[INPUT FOR THIS TASK Boundary: Start]

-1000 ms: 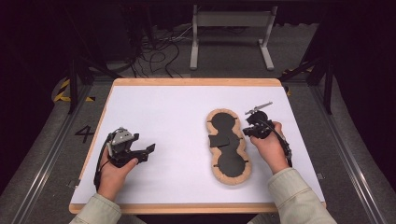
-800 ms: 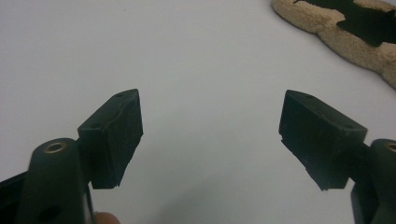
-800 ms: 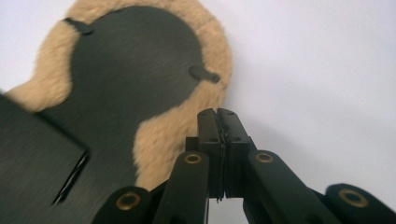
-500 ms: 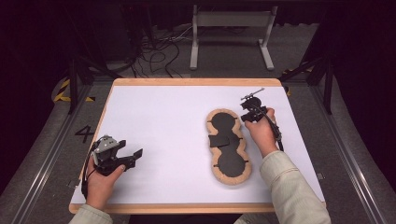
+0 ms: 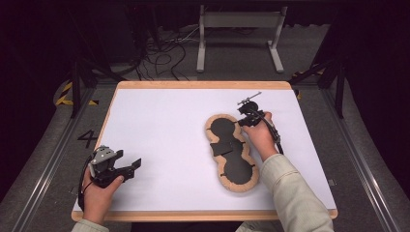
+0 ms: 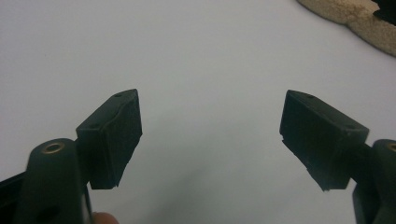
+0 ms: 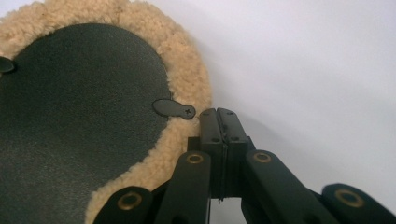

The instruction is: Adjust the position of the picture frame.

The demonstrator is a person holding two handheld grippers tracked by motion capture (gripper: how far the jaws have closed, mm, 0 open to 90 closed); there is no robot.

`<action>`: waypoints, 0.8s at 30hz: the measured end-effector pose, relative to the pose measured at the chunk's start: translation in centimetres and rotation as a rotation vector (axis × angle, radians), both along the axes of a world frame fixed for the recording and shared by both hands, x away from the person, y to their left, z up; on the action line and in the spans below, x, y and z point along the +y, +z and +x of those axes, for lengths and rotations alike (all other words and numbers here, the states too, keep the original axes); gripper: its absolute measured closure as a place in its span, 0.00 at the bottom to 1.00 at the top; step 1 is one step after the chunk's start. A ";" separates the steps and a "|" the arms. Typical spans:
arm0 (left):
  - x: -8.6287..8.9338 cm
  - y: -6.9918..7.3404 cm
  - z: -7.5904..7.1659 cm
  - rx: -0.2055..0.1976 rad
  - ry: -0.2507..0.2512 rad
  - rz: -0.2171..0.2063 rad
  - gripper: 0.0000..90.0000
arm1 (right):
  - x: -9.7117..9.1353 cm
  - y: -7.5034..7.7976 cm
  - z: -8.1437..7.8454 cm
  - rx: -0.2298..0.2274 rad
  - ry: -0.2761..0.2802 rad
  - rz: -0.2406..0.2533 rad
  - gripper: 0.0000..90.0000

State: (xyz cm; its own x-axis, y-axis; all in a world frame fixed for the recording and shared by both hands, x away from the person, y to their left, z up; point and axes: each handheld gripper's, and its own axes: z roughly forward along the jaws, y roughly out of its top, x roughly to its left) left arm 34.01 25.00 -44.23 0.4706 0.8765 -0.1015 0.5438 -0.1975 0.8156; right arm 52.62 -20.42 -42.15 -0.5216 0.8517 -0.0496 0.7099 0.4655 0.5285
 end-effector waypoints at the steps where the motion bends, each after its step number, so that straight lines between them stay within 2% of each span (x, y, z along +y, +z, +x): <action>1: 0.0 0.0 0.0 0.001 0.001 -0.002 0.24 | 0.6 0.0 -0.1 -0.007 0.017 -0.009 1.00; 3: 0.0 0.0 0.0 0.003 -0.003 0.003 0.24 | 1.6 0.0 -0.1 -0.019 0.039 -0.021 1.00; 4: -0.1 -0.1 0.0 0.003 -0.006 0.007 0.24 | 2.4 0.0 -0.2 -0.018 0.058 -0.012 1.00; 5: -0.1 -0.2 0.0 0.007 -0.009 0.011 0.24 | 2.4 0.0 -0.2 -0.018 0.058 -0.012 1.00; 7: -0.1 -0.3 0.1 0.008 -0.013 0.018 0.24 | 3.9 0.0 -0.4 -0.013 0.099 0.007 1.00; 10: 0.0 -0.3 0.0 0.009 -0.011 0.016 0.24 | 5.9 -0.1 -0.7 -0.015 0.153 -0.003 1.00; 12: 0.0 -0.3 0.0 0.009 -0.010 0.016 0.24 | 6.4 -0.1 -0.8 -0.014 0.166 -0.004 1.00; 15: 0.2 -0.3 0.2 0.007 -0.007 0.018 0.24 | 8.9 -0.3 -1.3 0.003 0.235 0.036 1.00; 17: 0.1 -0.3 0.3 0.005 -0.004 0.013 0.24 | 9.9 -0.3 -1.7 -0.008 0.265 0.017 1.00; 18: 0.0 -0.3 0.4 0.005 -0.011 0.019 0.24 | 10.8 -0.3 -2.1 -0.032 0.303 -0.022 1.00; 20: -0.1 -0.3 0.5 0.004 -0.013 0.019 0.24 | 10.9 -0.2 -2.3 -0.042 0.316 -0.035 1.00; 21: -0.2 -0.3 0.6 0.003 -0.017 0.026 0.24 | 11.1 0.1 -2.6 -0.064 0.334 -0.058 1.00; 24: -0.4 -0.4 0.8 0.005 -0.022 0.032 0.24 | 10.5 1.2 -3.1 -0.086 0.342 -0.039 1.00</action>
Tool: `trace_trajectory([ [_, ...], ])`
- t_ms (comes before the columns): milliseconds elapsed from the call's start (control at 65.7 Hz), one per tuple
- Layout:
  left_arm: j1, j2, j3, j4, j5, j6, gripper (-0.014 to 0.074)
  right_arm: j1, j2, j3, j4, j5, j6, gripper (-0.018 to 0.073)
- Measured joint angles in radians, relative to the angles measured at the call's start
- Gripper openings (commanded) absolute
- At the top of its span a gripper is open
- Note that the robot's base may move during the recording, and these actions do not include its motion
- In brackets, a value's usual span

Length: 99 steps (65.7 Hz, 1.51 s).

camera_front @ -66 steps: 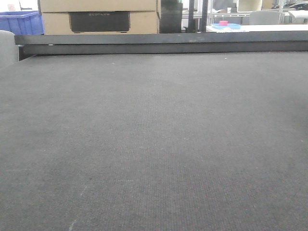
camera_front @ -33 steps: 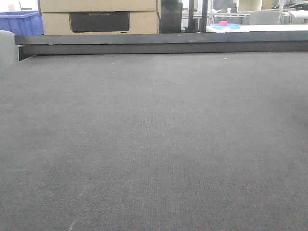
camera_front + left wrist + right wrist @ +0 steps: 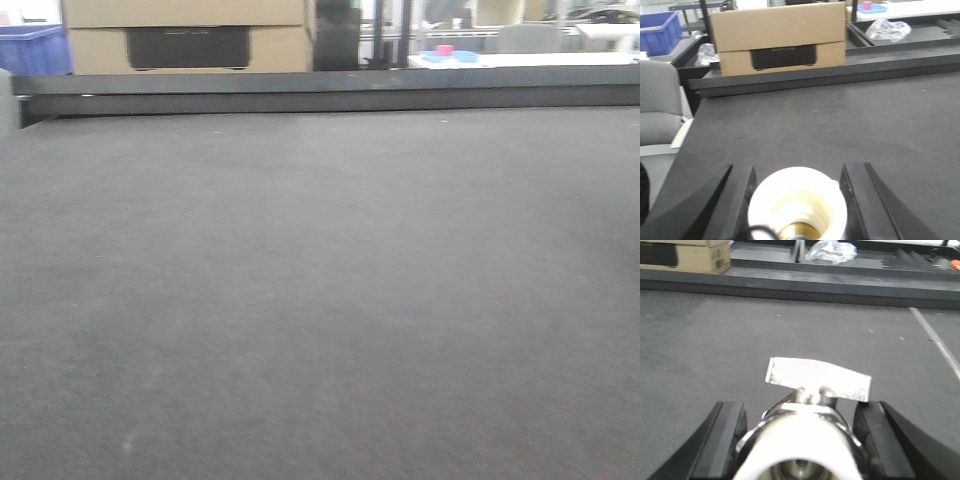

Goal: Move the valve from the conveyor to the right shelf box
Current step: 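Drive the base to the steel shelf holding both valves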

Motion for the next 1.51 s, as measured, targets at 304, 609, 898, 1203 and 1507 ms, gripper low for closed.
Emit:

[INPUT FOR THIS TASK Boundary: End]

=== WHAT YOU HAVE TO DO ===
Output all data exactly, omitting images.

=== WRITTEN RESPONSE ===
-1000 ms: 
-800 ms: 
-800 ms: 
-500 ms: 
+0 ms: 
+0 ms: 
+0 ms: 

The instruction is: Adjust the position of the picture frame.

The demonstrator is a person holding two handheld grippers tracked by motion capture (gripper: how far the jaws have closed, mm, 0 open to 90 closed); there is no robot.

`<action>`: waypoints, 0.8s at 30hz: the measured end-effector pose, relative to the pose measured at the chunk's start: translation in centimetres and rotation as a rotation vector (axis × angle, radians), both along the axes of a world frame fixed for the recording and shared by both hands, x away from the person, y to their left, z up; on the action line and in the spans below, x, y and z point along the +y, +z and +x of those axes, for lengths and rotations alike (all other words and numbers here, the states too, keep the original axes); gripper: its absolute measured closure as a place in its span, 0.00 at the bottom to 1.00 at the top; step 1 is one step after the chunk's start. A ";" separates the steps and a "|" the arms. Typical spans:
arm0 (left):
  - x: -8.6287..8.9338 cm
  - y: -6.9918..7.3404 cm
  - z: -7.5904..7.1659 cm
  - rx: -0.2055..0.1976 rad
  - ry: -0.2507..0.2512 rad
  - rz: -0.2171..0.2063 rad
  - gripper: 0.0000..90.0000
arm1 (right):
  - x: -9.7117..9.1353 cm
  - y: -7.5034..7.7976 cm
  - z: -8.1437..7.8454 cm
  - rx: -0.2298..0.2274 rad
  - ry: -0.2761..0.2802 rad
  - rz: -0.2406..0.2533 rad
  - gripper: 0.0000..90.0000

State: (xyz cm; its own x-axis, y-axis; all in a world frame fixed for the recording and shared by both hands, x away from the person, y to their left, z up; point and axes: each handheld gripper's, and its own axes: z roughly forward along the jaws, y roughly out of its top, x roughly to its left) left arm 34.01 25.00 -44.23 0.4706 0.8765 -0.1015 0.5438 -0.1975 0.8156; right arm 52.62 -20.42 -42.15 -0.5216 0.8517 -0.0496 0.7099 0.4655 0.5285
 end-effector waypoints at the steps where the motion bends, each after its step number, so that straight lines between them stay within 2% of each span (x, y, z along +y, +z, +x): <action>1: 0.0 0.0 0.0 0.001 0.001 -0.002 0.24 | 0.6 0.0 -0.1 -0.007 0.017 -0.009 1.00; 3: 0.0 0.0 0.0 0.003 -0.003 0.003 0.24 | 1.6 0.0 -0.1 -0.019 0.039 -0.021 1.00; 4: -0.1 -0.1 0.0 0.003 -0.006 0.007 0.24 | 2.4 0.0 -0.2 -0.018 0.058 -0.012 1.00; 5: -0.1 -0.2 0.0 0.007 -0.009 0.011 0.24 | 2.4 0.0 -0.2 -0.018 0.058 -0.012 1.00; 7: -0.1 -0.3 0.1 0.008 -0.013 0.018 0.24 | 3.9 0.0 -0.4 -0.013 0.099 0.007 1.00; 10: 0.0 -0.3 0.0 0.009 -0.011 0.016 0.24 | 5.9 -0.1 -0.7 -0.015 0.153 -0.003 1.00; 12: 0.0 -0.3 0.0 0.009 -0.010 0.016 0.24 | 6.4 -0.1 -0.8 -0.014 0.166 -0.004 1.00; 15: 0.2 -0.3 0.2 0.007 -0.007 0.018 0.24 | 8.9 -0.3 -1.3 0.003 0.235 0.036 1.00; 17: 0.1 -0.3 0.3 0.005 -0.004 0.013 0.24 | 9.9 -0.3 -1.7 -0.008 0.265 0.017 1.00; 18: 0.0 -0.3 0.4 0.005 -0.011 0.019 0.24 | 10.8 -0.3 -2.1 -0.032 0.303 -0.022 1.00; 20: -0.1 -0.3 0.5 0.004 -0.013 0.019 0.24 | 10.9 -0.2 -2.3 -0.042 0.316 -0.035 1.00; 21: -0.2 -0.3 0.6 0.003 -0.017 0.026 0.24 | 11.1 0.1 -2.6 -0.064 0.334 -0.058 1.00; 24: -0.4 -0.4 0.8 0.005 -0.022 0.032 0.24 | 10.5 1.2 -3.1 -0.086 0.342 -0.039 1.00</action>
Tool: `trace_trajectory([ [_, ...], ])`
- t_ms (comes before the columns): milliseconds elapsed from the call's start (control at 65.7 Hz), one per tuple
- Layout:
  left_arm: j1, j2, j3, j4, j5, j6, gripper (-0.014 to 0.074)
  right_arm: j1, j2, j3, j4, j5, j6, gripper (-0.018 to 0.073)
- Measured joint angles in radians, relative to the angles measured at the call's start
- Gripper openings (commanded) absolute
- At the top of its span a gripper is open
- Note that the robot's base may move during the recording, and these actions do not include its motion
- In brackets, a value's usual span

Length: 99 steps (65.7 Hz, 1.51 s).

camera_front @ -66 steps: 
camera_front @ -33 steps: 
camera_front + left wrist + right wrist @ +0 steps: 

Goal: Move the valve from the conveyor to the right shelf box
Current step: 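Drive the base to the steel shelf holding both valves
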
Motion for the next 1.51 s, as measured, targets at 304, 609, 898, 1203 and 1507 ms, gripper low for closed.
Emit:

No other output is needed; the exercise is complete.